┌──
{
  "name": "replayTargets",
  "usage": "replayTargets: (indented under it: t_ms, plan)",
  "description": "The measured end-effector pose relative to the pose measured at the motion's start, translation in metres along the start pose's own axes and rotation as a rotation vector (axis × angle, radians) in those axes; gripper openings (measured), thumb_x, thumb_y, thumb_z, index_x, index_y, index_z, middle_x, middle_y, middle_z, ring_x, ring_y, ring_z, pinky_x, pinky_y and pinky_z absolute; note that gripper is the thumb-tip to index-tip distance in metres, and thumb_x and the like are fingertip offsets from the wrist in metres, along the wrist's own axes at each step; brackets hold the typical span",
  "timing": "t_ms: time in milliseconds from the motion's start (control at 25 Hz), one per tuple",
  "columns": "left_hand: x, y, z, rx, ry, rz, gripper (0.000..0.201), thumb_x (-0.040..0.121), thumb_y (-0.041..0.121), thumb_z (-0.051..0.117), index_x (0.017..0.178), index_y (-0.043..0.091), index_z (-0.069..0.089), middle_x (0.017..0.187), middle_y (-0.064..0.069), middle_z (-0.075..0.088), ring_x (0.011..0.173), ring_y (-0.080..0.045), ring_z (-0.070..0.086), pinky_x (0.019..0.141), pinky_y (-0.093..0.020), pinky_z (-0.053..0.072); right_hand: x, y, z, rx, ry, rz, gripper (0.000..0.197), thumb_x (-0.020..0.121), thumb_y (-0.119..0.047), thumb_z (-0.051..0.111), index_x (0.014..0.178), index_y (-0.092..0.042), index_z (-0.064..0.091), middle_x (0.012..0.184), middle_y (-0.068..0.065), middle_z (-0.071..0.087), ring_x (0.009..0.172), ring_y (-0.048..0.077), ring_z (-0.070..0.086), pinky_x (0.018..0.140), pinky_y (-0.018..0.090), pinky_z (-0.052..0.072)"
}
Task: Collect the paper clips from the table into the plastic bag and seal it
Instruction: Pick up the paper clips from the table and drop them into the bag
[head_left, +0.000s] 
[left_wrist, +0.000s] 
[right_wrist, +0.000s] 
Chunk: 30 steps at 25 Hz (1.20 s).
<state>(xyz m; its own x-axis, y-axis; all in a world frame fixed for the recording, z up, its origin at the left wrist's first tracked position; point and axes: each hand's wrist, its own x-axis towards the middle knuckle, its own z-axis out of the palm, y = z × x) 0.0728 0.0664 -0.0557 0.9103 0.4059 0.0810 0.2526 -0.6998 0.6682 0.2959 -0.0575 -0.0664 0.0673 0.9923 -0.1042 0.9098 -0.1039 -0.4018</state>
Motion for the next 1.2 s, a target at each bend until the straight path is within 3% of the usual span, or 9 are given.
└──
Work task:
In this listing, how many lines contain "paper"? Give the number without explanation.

Task response:
2